* _Data segment_:

=== Section Start ===

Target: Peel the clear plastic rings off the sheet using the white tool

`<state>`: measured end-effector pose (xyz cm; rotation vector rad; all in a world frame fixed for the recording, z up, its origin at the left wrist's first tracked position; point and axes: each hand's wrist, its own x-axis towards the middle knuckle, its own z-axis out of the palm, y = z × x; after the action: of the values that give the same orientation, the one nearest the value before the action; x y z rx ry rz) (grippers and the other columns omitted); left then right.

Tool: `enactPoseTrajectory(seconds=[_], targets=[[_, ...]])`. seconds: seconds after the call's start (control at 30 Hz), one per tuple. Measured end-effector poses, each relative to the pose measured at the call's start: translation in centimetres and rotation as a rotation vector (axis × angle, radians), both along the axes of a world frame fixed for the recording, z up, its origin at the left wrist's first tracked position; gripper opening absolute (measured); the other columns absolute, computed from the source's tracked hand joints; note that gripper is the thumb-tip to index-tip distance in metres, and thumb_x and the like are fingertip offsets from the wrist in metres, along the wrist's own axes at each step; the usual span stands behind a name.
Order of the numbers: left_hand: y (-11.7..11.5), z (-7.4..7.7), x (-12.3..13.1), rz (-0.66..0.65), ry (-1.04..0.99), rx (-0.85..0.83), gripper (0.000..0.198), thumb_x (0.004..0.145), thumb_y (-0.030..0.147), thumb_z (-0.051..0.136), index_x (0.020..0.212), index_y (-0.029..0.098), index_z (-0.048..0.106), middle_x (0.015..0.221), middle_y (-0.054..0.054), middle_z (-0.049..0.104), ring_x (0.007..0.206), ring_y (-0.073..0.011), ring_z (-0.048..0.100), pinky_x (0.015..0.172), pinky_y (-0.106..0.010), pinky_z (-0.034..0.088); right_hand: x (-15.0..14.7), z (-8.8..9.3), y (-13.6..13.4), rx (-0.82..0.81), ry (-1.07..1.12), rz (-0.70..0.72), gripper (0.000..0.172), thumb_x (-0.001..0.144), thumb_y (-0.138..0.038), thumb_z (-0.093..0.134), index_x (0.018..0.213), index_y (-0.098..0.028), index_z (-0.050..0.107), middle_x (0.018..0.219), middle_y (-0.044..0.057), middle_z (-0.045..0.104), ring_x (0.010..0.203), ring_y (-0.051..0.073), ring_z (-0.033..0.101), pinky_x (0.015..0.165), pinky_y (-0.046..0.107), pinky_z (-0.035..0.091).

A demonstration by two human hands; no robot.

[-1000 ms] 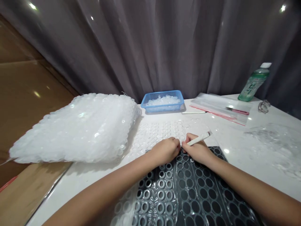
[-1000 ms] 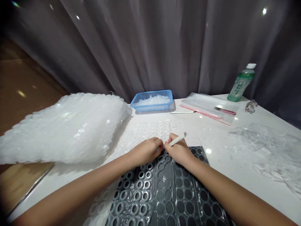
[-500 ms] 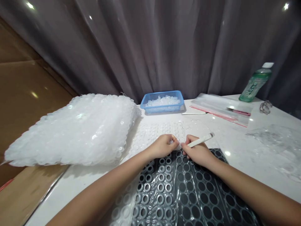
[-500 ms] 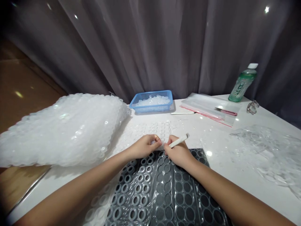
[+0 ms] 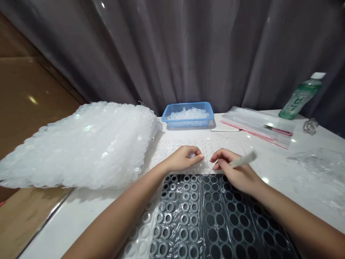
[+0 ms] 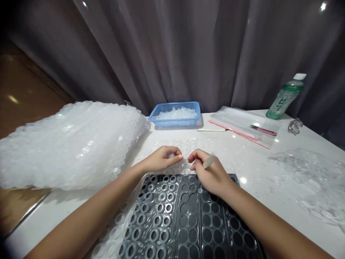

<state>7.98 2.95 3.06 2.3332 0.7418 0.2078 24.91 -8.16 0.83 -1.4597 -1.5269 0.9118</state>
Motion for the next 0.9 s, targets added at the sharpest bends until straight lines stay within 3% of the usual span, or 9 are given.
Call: enactPoseTrajectory(seconds=[0.13, 0.27, 0.4, 0.5, 0.57, 0.67, 0.77, 0.9], targets=[[0.1, -1.0, -0.9, -0.021, 0.116, 0.082, 0.022, 0.079, 0.035, 0.053, 0.082, 0.016, 0.064, 0.072, -0.001, 0.063, 0.065, -0.0121, 0.053, 0.06, -0.022, 0.036, -1.3, -0.8, -0.2, 0.201, -0.399, 0.227, 0.016, 0.087, -0.019, 0.04, 0.095, -0.02, 0.054, 0.087, 0.006, 0.058, 0.079, 0.017, 0.056, 0.069, 0.03, 0.043], [0.0, -1.3, -0.7, -0.023, 0.181, 0.143, 0.018, 0.075, 0.033, 0.059, 0.08, 0.017, 0.065, 0.07, 0.0, 0.063, 0.064, -0.0124, 0.053, 0.057, -0.022, 0.034, -1.8, -2.4, 0.1, 0.178, -0.62, 0.191, 0.008, 0.083, -0.015, 0.045, 0.084, -0.017, 0.052, 0.084, 0.006, 0.055, 0.073, 0.017, 0.054, 0.064, 0.029, 0.042], [-0.2, -1.3, -0.5, -0.035, 0.197, 0.155, 0.014, 0.074, 0.027, 0.057, 0.08, 0.017, 0.066, 0.073, -0.002, 0.065, 0.065, -0.0122, 0.054, 0.059, -0.022, 0.035, -0.5, -2.5, 0.4, 0.101, -0.606, 0.048, 0.009, 0.08, -0.013, 0.044, 0.076, -0.017, 0.05, 0.08, 0.005, 0.056, 0.072, 0.017, 0.054, 0.064, 0.029, 0.039], [-0.4, -1.4, -0.5, -0.03, 0.204, 0.164, 0.015, 0.075, 0.025, 0.055, 0.081, 0.017, 0.067, 0.074, -0.003, 0.066, 0.065, -0.0123, 0.055, 0.06, -0.023, 0.036, 0.6, -2.0, 0.4, -0.022, -0.544, -0.08, 0.017, 0.079, -0.02, 0.044, 0.063, -0.019, 0.045, 0.065, 0.003, 0.054, 0.064, 0.016, 0.052, 0.058, 0.027, 0.036], [-0.4, -1.5, -0.4, -0.023, 0.211, 0.17, 0.017, 0.075, 0.026, 0.055, 0.082, 0.017, 0.067, 0.075, -0.003, 0.066, 0.065, -0.0126, 0.055, 0.059, -0.023, 0.036, 0.9, -1.8, 0.3, -0.057, -0.533, -0.072, 0.02, 0.078, -0.023, 0.045, 0.059, -0.019, 0.043, 0.06, 0.002, 0.052, 0.06, 0.016, 0.051, 0.055, 0.027, 0.035], [-0.4, -1.5, -0.4, -0.035, 0.208, 0.182, 0.017, 0.074, 0.026, 0.056, 0.083, 0.017, 0.067, 0.076, -0.003, 0.066, 0.068, -0.0133, 0.056, 0.061, -0.024, 0.038, 0.5, -1.6, 0.2, 0.019, -0.505, 0.009, 0.006, 0.072, -0.015, 0.048, 0.073, -0.019, 0.051, 0.074, 0.003, 0.058, 0.069, 0.016, 0.053, 0.06, 0.027, 0.038], [-0.4, -1.6, -0.4, -0.037, 0.199, 0.182, 0.016, 0.074, 0.026, 0.055, 0.082, 0.018, 0.066, 0.075, -0.003, 0.066, 0.068, -0.0135, 0.057, 0.062, -0.024, 0.039, -0.1, -1.8, 0.1, 0.093, -0.514, 0.09, 0.026, 0.068, -0.007, 0.046, 0.087, -0.021, 0.056, 0.089, 0.004, 0.059, 0.08, 0.017, 0.055, 0.068, 0.028, 0.04], [-0.6, -1.7, -0.4, -0.048, 0.18, 0.244, 0.016, 0.076, 0.026, 0.054, 0.082, 0.017, 0.065, 0.075, -0.003, 0.064, 0.068, -0.0137, 0.056, 0.063, -0.024, 0.039, -0.6, -1.8, 0.1, 0.082, -0.602, 0.09, 0.019, 0.067, -0.009, 0.051, 0.081, -0.02, 0.058, 0.084, 0.004, 0.06, 0.079, 0.019, 0.057, 0.068, 0.03, 0.041]])
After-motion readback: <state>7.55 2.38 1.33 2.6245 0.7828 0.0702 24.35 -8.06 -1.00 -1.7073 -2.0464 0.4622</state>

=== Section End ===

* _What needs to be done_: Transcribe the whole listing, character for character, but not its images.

* _Solution for this exercise_:
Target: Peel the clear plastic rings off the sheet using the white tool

`<state>`: measured end-effector pose (xyz cm; rotation vector rad; all in a world frame fixed for the recording, z up, its origin at the left wrist's first tracked position; point and axes: each hand's wrist, its own x-axis towards the middle knuckle, its own z-axis out of the palm, y = z × x; after the action: of the values that give the same orientation, the one nearest the value before the action; x y z rx ry rz) (grippers and the other columns omitted); left then right.

Tool: `enactPoseTrajectory(seconds=[_], targets=[[_, ...]])`. seconds: seconds after the call's start (control at 30 Hz), one per tuple. Measured end-effector poses, each relative to the pose measured at the call's start: translation in centimetres and rotation as a rotation vector (axis × angle, radians), both along the axes of a world frame fixed for the recording, z up, its origin at the left wrist's first tracked position; gripper opening absolute (measured); the other columns absolute, computed from the source's tracked hand joints; note that gripper is the thumb-tip to index-tip distance in metres, and thumb_x and the like are fingertip offsets from the wrist in metres, along the wrist's own axes at each step; the usual span stands behind a name.
Order of the numbers: left_hand: y (-11.7..11.5), z (-7.4..7.7), x (-12.3..13.1), rz (-0.66..0.65), ry (-1.04..0.99), rx (-0.85..0.83), gripper (0.000..0.198), thumb_x (0.004..0.145), thumb_y (-0.030..0.147), thumb_z (-0.051..0.136), index_x (0.020..0.212), index_y (-0.029..0.098), index_z (-0.048..0.106), middle_x (0.015..0.221), middle_y (-0.054..0.054), middle_z (-0.049..0.104), ring_x (0.007..0.206), ring_y (-0.073..0.011), ring_z (-0.048..0.100), pinky_x (0.015..0.172), pinky_y (-0.106..0.010), pinky_z (-0.034..0.088); right_hand: x (-15.0..14.7), z (-8.8..9.3), y (-13.6..13.4), rx (-0.82..0.81), ry (-1.07..1.12), rz (-0.70..0.72), gripper (0.000..0.172), thumb_x (-0.001..0.144), thumb_y (-0.138..0.038), thumb_z (-0.093..0.134), index_x (0.018..0.213), index_y (-0.098..0.028), index_z (-0.050..0.107), middle_x (0.018..0.219), middle_y (-0.044..0.057), middle_z (-0.045..0.104), ring_x (0.010..0.203), ring_y (-0.051..0.073), ring_z (-0.033..0.101), pinky_x (0.015..0.165), pinky_y (-0.046..0.107), pinky_z (-0.035..0.091).

A demonstration by two human hands; no robot.

[-1000 ms] 
[-1000 ms] 
[-500 ms] 
[-500 ms] 
[+0 ms] 
[+0 ms] 

<state>7.98 2.95 3.06 2.3332 0.7418 0.2078 24.91 -8.16 0.83 -1.4597 -1.5269 0.9118</state>
Motion for the next 0.9 s, targets added at the sharpest bends until straight lines stay within 3% of the usual span, or 9 are given.
Call: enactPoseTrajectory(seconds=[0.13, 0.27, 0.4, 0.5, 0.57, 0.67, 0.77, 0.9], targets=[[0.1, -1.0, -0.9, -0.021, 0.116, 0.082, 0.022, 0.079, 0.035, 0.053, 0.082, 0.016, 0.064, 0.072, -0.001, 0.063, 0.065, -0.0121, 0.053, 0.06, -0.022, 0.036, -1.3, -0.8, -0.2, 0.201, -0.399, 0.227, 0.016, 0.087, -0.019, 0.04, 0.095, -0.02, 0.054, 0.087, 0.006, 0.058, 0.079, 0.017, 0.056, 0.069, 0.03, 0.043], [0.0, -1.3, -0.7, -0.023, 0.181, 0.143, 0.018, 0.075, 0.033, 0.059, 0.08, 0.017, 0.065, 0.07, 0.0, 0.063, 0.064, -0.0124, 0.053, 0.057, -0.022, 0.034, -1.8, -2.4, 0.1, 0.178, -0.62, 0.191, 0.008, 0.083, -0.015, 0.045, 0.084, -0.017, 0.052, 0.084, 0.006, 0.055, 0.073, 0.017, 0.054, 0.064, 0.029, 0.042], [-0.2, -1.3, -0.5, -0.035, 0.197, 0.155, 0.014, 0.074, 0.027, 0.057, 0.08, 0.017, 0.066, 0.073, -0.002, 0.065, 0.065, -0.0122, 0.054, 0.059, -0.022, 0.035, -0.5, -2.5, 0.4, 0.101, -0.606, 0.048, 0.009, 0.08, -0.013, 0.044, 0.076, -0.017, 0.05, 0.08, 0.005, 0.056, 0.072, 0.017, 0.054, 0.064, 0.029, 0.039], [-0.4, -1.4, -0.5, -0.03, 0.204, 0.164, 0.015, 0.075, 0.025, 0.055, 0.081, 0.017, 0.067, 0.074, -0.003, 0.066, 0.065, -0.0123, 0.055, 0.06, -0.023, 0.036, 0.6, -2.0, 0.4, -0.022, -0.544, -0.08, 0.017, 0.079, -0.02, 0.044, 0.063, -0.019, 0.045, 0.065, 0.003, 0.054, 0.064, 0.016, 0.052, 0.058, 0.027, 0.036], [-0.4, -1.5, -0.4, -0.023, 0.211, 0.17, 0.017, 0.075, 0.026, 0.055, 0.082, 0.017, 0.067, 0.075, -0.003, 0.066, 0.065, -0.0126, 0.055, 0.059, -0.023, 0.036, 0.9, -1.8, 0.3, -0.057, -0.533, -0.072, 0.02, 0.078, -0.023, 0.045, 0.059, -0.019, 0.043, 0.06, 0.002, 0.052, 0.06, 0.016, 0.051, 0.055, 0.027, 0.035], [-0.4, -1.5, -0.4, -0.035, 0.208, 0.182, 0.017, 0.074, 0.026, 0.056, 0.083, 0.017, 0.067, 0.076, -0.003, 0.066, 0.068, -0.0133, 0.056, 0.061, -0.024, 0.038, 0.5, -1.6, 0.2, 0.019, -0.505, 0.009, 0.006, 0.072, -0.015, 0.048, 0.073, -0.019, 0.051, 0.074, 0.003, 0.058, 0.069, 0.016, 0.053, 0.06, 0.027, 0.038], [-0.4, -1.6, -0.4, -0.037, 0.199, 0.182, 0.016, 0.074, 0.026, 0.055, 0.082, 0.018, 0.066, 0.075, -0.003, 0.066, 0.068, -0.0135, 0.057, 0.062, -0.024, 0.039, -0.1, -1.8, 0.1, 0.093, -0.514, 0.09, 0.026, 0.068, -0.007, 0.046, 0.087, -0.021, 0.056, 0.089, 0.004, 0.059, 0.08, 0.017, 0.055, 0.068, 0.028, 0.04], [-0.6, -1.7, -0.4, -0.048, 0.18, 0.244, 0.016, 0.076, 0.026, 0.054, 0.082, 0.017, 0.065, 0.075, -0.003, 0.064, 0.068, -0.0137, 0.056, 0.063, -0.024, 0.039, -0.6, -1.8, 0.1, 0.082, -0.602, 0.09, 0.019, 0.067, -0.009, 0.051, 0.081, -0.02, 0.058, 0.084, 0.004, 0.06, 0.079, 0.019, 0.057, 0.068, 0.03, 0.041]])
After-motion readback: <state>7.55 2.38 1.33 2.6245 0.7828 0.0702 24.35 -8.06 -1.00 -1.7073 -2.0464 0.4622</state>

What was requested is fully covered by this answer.